Why did you test this and who cares?
I care. I was working on an application that has (potentially) hundreds of concurrent data requests and I needed to know if that was going to be a problem.

I built a Flex 3 application that had 1 HTTPService object and I called the send() method 1000 times using a for loop. I had a script that tracked the number of iterations, which reached 1000 instantly. I had a script that counted the number of responses received by the result handler. It got to 450.

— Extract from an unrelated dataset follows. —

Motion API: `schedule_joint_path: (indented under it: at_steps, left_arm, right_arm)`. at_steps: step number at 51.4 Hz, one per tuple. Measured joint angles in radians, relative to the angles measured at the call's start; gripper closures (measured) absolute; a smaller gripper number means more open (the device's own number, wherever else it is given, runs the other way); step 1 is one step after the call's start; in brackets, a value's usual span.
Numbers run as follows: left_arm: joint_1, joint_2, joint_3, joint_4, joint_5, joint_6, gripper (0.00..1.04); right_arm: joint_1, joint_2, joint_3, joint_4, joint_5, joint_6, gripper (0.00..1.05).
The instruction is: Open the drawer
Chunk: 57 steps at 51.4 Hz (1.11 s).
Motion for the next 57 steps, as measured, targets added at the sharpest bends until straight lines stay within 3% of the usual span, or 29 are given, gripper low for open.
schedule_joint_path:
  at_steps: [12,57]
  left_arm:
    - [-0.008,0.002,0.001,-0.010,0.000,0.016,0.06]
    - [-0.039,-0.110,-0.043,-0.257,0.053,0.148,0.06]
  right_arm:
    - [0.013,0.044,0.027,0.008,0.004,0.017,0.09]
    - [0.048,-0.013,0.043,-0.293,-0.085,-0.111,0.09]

My first test made requests from localhost (apache) and the responses totaled 450 within about a second. My second test made requests from another apache server about 50 miles away in a large data center; they totaled 450 within about 3 seconds. For my third test I sent 1000 requests and after about 250 were received I sent another 1000 requests. From 2000 requests, about 700 were received.

I concluded from this that there can be a total of 450 concurrent http requests pending at any given time. I tried more tests with multiple HTTPService objects and called them each 500 times. Still, the total number of received was 450. So it seems the limit is part of AIR itself and not the HTTPService object.

That made sense because when a Flex application is deployed in a browser, you’re limited by the browser’s maximum number of http connections. Typically, that number is between 2 and 50 – many modern browsers will let you adjust this number.

To adjust this number in FireFox: type “about:config” in the address bar and hit enter. Then, type “connections” in the filter box. You’ll see a number of connection settings that you can adjust. The faster your connection, the more simultaneous requests you can allow and still maintain a comfortable browsing experience.

450 connections is a lot and in most cases, far more than you need. I’m glad the AIR limit is very high; because this is one of the few ways to get information in and out of AIR. With some hard work, this is a viable way to communicate with other localhost software that may provide connections to USB or other devices – one of the current limitations of AIR.